EXERCISE PROMPT
Please write out all of the data below exactly, without including the pictures.

SUPPLIED INFORMATION
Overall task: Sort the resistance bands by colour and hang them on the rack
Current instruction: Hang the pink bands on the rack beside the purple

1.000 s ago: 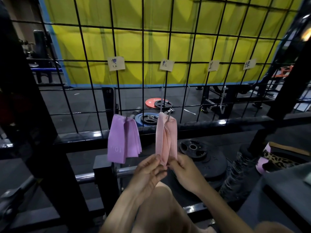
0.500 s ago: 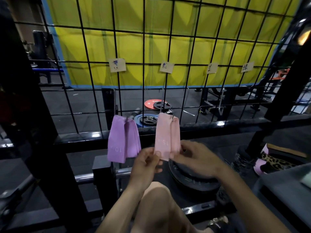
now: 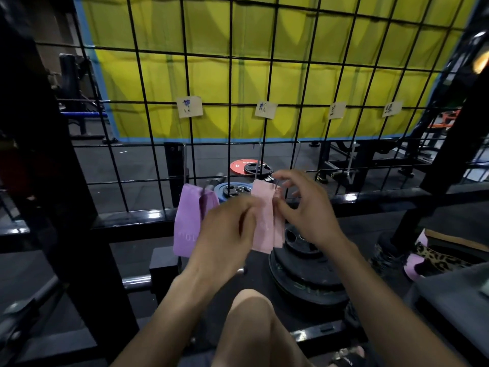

TASK SOLUTION
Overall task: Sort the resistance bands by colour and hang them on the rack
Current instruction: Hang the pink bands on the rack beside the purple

1.000 s ago: 
0.500 s ago: 
now: 

No more output is expected for this exercise.